- Developer(s): DC Studios
- Publisher(s): The Game Factory
- Platform(s): Nintendo DS
- Release: NA: May 15, 2007; EU: November 23, 2007; AU: November 29, 2007;
- Genre(s): Action, Role-playing
- Mode(s): Single player

= Code Lyoko (video game) =

2007 video game

Code Lyoko (full title: Code Lyoko: Get Ready to Virtualize; sometimes mislabeled as Code Lyoko: Quest for Infinity) is the first video game based on the French animated television series Code Lyoko, published by The Game Factory and released in 2007.

== Plot ==

The game follows the same story as its corresponding series. Four ordinary high school students, Jeremie Belpois, Odd Della Robbia, Ulrich Stern, and Yumi Ishiyama, must help a virtual humanoid named Aelita to stop the evil artificial intelligence XANA from attacking Earth by traveling to the virtual world, Lyoko. It is mainly based on the first and second seasons, with minor twists.
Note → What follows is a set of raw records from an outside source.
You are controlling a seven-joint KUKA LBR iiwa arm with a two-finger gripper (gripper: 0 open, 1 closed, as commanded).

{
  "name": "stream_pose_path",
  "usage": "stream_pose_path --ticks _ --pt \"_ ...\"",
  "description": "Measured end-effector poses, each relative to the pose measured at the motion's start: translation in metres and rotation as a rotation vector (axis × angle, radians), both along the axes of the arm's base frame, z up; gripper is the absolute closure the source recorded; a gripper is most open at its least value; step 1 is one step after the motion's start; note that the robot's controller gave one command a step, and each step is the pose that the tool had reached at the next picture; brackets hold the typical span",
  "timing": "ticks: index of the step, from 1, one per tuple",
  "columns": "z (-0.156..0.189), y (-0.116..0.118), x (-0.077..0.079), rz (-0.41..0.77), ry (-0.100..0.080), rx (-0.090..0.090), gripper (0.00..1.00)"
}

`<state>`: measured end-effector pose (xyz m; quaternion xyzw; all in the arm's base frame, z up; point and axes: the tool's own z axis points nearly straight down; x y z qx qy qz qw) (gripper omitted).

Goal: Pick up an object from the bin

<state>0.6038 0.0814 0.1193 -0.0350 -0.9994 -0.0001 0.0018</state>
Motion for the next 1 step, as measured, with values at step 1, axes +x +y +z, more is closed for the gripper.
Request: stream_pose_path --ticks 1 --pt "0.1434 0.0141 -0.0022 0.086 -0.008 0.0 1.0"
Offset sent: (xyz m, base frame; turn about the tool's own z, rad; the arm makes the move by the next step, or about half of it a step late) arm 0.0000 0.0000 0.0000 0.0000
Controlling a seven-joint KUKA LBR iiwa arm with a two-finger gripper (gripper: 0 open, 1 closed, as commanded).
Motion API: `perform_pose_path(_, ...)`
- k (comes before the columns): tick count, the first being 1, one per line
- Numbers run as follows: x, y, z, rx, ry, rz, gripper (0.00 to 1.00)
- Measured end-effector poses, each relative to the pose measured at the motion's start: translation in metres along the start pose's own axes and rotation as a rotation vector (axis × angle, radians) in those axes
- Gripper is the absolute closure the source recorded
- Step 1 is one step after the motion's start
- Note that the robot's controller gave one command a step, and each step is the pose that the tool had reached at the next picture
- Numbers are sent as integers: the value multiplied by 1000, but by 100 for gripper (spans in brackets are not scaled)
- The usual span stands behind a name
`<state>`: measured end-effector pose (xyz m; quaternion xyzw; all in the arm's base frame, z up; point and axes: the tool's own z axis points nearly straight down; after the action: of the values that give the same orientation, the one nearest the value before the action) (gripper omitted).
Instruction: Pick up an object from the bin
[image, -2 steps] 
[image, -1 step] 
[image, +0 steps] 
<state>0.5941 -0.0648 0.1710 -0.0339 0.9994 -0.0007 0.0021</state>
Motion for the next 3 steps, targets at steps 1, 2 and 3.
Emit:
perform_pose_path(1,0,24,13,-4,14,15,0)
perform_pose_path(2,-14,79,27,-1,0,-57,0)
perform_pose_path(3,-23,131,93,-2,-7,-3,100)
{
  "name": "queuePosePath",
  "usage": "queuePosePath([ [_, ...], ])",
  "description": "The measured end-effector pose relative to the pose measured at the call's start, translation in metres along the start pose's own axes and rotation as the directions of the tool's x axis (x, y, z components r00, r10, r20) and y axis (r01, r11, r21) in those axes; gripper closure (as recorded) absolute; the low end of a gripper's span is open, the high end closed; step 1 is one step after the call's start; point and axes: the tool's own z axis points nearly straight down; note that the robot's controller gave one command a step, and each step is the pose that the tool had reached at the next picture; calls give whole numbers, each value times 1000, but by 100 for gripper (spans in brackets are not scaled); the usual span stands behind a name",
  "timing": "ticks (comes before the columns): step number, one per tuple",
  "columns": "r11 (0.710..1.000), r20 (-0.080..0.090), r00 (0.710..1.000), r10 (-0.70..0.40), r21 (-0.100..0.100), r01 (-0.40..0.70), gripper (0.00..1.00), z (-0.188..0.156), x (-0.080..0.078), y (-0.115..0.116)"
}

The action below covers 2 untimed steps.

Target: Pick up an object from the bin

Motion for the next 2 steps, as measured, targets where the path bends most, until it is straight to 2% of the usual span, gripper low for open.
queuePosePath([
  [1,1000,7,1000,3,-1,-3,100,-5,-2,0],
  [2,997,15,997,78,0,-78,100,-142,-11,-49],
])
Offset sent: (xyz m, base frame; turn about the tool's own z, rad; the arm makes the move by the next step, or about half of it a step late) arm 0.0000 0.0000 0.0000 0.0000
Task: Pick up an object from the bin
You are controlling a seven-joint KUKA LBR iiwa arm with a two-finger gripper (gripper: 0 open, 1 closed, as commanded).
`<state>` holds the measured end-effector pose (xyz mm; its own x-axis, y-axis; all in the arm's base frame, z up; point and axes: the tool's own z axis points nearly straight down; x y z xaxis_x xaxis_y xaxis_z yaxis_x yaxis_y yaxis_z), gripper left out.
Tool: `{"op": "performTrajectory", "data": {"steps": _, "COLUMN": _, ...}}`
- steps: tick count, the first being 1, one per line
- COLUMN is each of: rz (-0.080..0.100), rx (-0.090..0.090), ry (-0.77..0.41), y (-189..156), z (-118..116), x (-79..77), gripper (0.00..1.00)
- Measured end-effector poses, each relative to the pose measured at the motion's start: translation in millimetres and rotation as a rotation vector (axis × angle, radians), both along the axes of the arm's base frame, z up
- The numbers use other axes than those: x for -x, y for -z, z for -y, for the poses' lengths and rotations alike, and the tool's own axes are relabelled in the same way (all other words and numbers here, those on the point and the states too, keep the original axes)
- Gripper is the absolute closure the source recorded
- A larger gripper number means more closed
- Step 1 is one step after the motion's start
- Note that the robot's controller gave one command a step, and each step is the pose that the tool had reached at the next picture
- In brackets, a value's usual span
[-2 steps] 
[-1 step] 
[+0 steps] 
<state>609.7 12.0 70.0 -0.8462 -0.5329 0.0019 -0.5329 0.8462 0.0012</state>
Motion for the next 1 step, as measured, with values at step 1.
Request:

The last chapter in the game features a glimpse of the third season's premiere episode, but with a lot of changes.

== Gameplay ==

A screenshot of a 3D part of the Code Lyoko video game.

The game features both side-scrolling and 3D gameplay, reflecting the two animation styles of the series. In the real world, side-scrolling gameplay is used, resembling that used in traditional role-playing games.

On Lyoko, gameplay consists of third-person fighting, utilizing the special abilities of each character to defeat monsters and solve puzzles. There are a total of 15 chapters, divided into various side-scrolling or 3D levels.

== Reception ==

Code Lyoko received "mixed" reviews according to the review aggregation website Metacritic. The game was praised for its accuracy to the show and detailed graphics, while being criticized for its poor combat feature and overall game repetition.

Aggregate score
| Aggregator | Score |
|---|---|
| Metacritic | 63/100 |

Review scores
| Publication | Score |
|---|---|
| GameSpot | 6/10 |
| GameZone | 7/10 |
| IGN | 6.5/10 |
| Nintendo Power | 7/10 |

==See also==
- Code Lyoko: Quest for Infinity
- Code Lyoko: Fall of X.A.N.A.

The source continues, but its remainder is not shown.